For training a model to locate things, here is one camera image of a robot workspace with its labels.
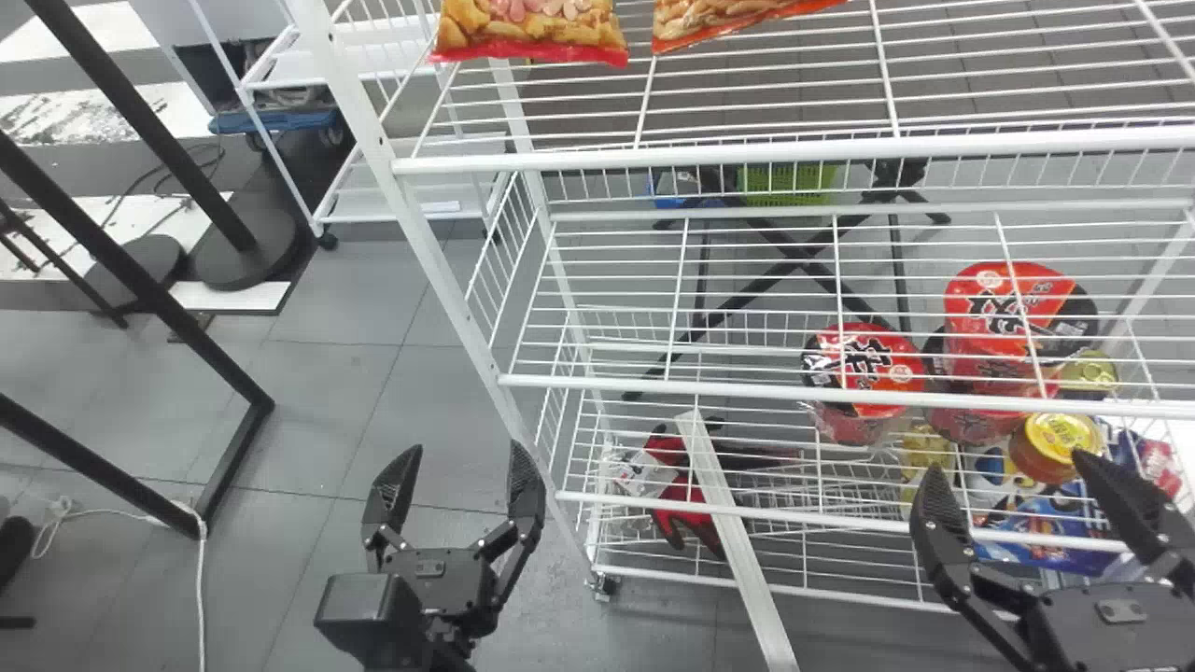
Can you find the black metal frame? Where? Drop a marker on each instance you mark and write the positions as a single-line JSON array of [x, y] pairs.
[[140, 280]]

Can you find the blue tray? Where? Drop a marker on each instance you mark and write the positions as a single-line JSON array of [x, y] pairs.
[[275, 121]]

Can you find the green can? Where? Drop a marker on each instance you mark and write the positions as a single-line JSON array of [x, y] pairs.
[[1089, 373]]

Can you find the yellow can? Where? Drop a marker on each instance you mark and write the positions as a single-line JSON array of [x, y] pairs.
[[1055, 443], [924, 457]]

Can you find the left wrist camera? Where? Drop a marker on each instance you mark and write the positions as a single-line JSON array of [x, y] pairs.
[[369, 618]]

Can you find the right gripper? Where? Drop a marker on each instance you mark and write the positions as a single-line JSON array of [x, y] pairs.
[[1116, 627]]

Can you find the blue snack packet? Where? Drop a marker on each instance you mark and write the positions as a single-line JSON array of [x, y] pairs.
[[1046, 518]]

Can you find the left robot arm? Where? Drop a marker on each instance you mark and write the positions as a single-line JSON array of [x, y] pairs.
[[450, 658]]

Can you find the blue basket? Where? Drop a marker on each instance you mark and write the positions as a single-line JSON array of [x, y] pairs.
[[674, 194]]

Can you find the red gloves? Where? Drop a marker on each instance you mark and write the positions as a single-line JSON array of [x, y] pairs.
[[686, 499]]

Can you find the red snack packet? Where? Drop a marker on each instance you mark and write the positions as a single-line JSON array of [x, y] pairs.
[[527, 28], [709, 23]]

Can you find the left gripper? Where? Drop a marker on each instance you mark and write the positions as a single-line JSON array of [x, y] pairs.
[[439, 577]]

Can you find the green basket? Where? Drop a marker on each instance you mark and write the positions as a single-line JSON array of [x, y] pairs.
[[789, 185]]

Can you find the black post on round foot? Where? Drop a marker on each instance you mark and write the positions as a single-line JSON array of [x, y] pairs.
[[245, 252]]

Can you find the red noodle cup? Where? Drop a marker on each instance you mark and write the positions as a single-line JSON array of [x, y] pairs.
[[1004, 322], [864, 369]]

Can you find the black side table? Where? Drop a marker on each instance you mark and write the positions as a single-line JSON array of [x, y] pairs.
[[794, 266]]

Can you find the white shelf trolley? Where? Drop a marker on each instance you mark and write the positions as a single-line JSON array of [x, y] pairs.
[[373, 196]]

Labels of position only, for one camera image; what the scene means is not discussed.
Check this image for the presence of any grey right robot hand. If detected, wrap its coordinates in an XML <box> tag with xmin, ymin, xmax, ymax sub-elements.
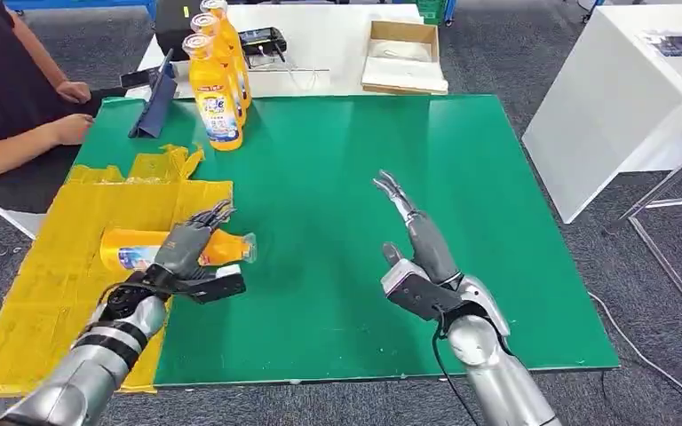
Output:
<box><xmin>373</xmin><ymin>170</ymin><xmax>464</xmax><ymax>288</ymax></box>

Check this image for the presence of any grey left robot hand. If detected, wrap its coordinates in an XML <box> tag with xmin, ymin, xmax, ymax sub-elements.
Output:
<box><xmin>154</xmin><ymin>200</ymin><xmax>237</xmax><ymax>281</ymax></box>

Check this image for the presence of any person's right hand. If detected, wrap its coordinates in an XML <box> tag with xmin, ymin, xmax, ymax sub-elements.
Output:
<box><xmin>52</xmin><ymin>114</ymin><xmax>96</xmax><ymax>147</ymax></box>

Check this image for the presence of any person's left hand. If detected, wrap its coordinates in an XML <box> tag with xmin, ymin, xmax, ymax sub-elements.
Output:
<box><xmin>55</xmin><ymin>80</ymin><xmax>92</xmax><ymax>106</ymax></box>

» Problem to solve
Within the material above, copy exactly the lines from the line that holds "Can you find the white" up to and including the line that holds "Labels of position".

» Written solution
Can you find the white shelf trolley? Where? Drop a marker on each instance you mark and write the positions as a single-line JSON array of [x, y] pairs.
[[373, 196]]

Labels of position only, for one camera image; what the scene means is not discussed.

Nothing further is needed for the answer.